Deploy and Execute a Rust Counter Contract in NEAR using WELLDONE Code

September 8, 2022

Suji Yoon
Software Engineer, DSRV

Introduction

This tutorial shows you how to use WELLDONE Code to deploy and execute a simple counter smart contract on the NEAR Testnet. The first Remix IDE plug-in to support multi-chain, WELLDONE Code, makes it easier for Web3 developers to deploy and test contracts on a multi-chain.

Every time you want to develop on a new network, we reduce the difficulty of rebuilding a development environment that fits new network, and provide an environment where developers can focus on development and testing. For a more detailed description of the WELLDONE Code, please refer to the following page.

WELLDONE Code currently supports Celo, Klaytn and NEAR, and it will subsequently support Juno, Sui, and Aptos.

Prerequisites

• The WELLDONE Code currently supports the WELLDONE Wallet. Please install the WELLDONE Wallet extension in the Chrome browser. A detailed description of the WELLDONE Wallet can be found at the following link.
• Knowledge of Rust is beneficial to understand smart contracts.

Add WELLDONE Code to Remix IDE

First, visit the Remix IDE and then follow the instructions below to add the WELLDONE Code plug-in.

1. Click Plugin Manager Icon in the left bar.

   

2. Search for CODE BY WELLDONE STUDIO and click the Activate button.

   

If the plug-in has been successfully added, you can run the WELLDONE Code by clicking the icon shown in the left bar.

note

To understand more about the WELLDONE Code and how to utilize it, click the Documentation button to go to the WELLDONE Studio Docs page. Also, please feel free to report any issues you encounter while using it by clicking Make an issue button.

Write a Smart Contract in NEAR using WELLDONE Code

Connect to WELLDONE Wallet

When you select NEAR in the Select a Chain section, the following screen appears:

To use the WELLDONE Code, you must first connect to the WELLDONE Wallet by clicking the Connect to WELLDONE button. If you click the button without installing the WELLDONE wallet, the following logs will be displayed on the terminal. Follow the instructions in the log to install the WELLDONE Wallet extension.

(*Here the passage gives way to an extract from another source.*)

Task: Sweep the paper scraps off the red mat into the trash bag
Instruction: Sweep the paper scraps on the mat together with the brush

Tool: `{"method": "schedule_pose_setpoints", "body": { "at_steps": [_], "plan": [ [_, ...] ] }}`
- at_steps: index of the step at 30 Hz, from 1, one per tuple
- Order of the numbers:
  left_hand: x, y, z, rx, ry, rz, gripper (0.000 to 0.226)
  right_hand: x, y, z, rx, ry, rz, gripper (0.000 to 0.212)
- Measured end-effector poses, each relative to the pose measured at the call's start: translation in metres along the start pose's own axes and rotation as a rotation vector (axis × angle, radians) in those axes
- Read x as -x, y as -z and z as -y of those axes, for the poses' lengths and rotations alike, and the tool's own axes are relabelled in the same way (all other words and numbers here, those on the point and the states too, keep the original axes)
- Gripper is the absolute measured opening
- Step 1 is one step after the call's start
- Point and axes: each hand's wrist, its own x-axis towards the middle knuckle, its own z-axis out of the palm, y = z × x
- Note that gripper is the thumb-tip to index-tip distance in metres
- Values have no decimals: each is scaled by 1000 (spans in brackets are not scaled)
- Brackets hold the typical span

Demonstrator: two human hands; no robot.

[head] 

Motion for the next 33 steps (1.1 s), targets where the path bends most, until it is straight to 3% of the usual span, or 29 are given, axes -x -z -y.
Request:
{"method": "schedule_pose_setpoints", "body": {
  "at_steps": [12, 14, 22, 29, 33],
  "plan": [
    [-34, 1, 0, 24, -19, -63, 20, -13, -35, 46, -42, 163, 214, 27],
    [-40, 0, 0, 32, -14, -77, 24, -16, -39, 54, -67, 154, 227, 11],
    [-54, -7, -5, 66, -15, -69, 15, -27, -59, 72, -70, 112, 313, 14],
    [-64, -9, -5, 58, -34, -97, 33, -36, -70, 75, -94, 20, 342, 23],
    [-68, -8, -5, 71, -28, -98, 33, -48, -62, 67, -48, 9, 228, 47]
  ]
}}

Please Install WELLDONE Wallet https://chrome.google.com/webstore/detail/welldone-wallet/bmkakpenjmcpfhhjadflneinmhboecjf . If you have installed it, please press the refresh button.

After you install the WELLDONE Wallet extension, you must create a wallet and a NEAR account. The log Please Unlock your WELLDONE Wallet OR Create Account will be printed on the terminal if you click the Connect to WELLDONE button without first creating an account. To create an account with the WELLDONE Wallet, please refer to the following manual.

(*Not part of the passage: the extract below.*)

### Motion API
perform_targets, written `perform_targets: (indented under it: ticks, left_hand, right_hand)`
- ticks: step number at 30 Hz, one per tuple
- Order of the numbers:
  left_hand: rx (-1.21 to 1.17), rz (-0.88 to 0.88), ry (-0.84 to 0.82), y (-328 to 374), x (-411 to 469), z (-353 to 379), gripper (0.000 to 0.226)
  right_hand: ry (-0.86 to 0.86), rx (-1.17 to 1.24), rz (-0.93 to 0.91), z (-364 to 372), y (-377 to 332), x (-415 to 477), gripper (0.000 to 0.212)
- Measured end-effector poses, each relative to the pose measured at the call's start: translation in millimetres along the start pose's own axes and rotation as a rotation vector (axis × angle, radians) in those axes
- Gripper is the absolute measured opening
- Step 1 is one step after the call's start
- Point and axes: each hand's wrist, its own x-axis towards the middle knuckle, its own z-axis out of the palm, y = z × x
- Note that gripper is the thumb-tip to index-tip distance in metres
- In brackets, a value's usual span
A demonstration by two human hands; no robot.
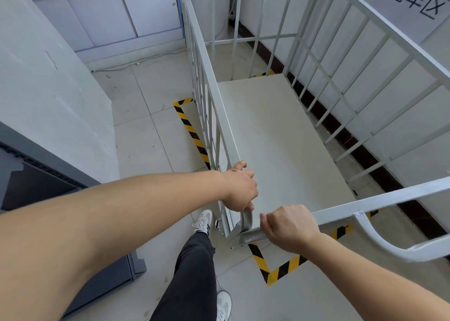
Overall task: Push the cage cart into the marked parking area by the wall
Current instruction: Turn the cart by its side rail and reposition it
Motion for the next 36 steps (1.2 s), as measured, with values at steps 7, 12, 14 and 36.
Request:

After create a NEAR account in the WELLDONE Wallet, click the Connect to Wallet button to connect the WELLDONE Code to your wallet. The ID and balance of the account are displayed in Account section when you click the Accept button in the popup that asks for access as show below.

Create a Template Code

In the TEMPLATE CODE section, you can generate simple Counter examples written in Rust, AssemblyScript, JavaScript and TypeScript as well as FT and NFT example codes written in Rust. We are going to use the Counter example written as Rust, so select rs_counter and click the Create Template button. After clicking Accept in the window asking for permission to access the file, if the file has been successfully created, the terminal will display a log rs_counter is created successfully.

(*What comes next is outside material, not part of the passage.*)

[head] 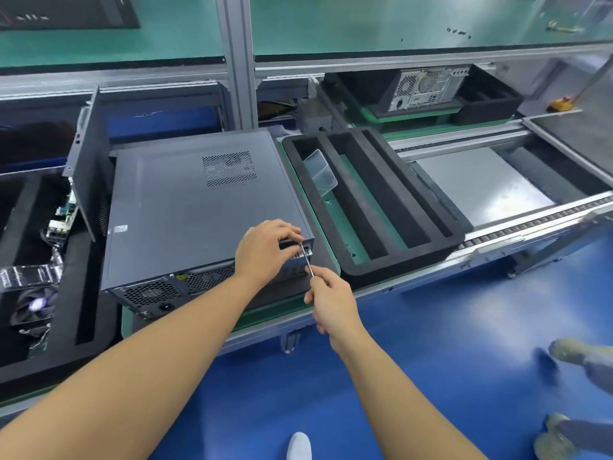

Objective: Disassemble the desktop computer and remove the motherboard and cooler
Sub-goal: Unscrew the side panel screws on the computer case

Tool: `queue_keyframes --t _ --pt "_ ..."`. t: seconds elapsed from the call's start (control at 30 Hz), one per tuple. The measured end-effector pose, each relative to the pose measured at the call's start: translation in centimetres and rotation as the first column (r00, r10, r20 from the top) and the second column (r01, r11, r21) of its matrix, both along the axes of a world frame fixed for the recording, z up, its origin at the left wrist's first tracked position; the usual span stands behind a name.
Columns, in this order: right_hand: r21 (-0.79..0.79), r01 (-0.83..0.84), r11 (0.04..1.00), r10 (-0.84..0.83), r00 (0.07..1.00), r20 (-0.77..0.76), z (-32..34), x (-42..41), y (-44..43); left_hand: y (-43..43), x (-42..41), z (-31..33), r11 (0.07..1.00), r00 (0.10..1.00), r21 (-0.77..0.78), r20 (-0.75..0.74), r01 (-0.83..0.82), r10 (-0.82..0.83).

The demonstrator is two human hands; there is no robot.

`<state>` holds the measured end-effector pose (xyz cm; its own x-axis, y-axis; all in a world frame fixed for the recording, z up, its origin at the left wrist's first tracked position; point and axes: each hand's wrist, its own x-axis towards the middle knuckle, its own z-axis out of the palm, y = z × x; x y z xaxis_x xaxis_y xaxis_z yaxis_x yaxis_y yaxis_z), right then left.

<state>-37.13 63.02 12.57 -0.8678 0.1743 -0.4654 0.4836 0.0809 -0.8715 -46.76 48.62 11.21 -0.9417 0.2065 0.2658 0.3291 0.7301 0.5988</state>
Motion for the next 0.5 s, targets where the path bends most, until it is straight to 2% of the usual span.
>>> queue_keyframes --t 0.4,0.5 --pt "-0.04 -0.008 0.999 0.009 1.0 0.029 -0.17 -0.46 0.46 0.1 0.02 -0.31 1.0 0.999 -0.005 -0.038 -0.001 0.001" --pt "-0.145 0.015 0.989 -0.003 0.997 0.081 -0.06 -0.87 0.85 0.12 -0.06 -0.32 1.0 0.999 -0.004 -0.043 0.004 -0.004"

If you go to workspace, you can see that the folder named rs_counter has been created within the near folder as follows:

Instead of using the template code we give, if you want to construct your own Smart Contract, choose the language you want to use, enter the Project Name, and. then click the New Project button. This will automatically create the following basic structure:

note

In order to compile and deploy contracts in NEAR using WELLDONE Code, you must create contracts inside the near/ folder. Please refer the Code docs for more information.

Explore Smart Contract

Now let's take a look at the contract code together in the src/lib.rs file inside the rs_counter folder to learn how to write a smart contract using Rust in NEAR.

At the top of src/lib.rs, you can see the code below to import the modules needed to write a smart contract from near_sdk declared in the /Cargo.toml.

use near_sdk::borsh::{self, BorshDeserialize, BorshSerialize};
use near_sdk::{log, near_bindgen};

• self : Required for BorshDeserialize and BorshSerialize to work. It refers to the smart contract self.
• BorshDeserialize : De-serializing JSON-type arguments when transferring arguments together while calling functions in smart contracts.
• BorshSerialize: Serializing to JSON when smart contract resends results.
• near_bindgen: It is an annotation that tells you that it is a smart contract. Each contract must have at least one struct declared with a near_bindgen annotation.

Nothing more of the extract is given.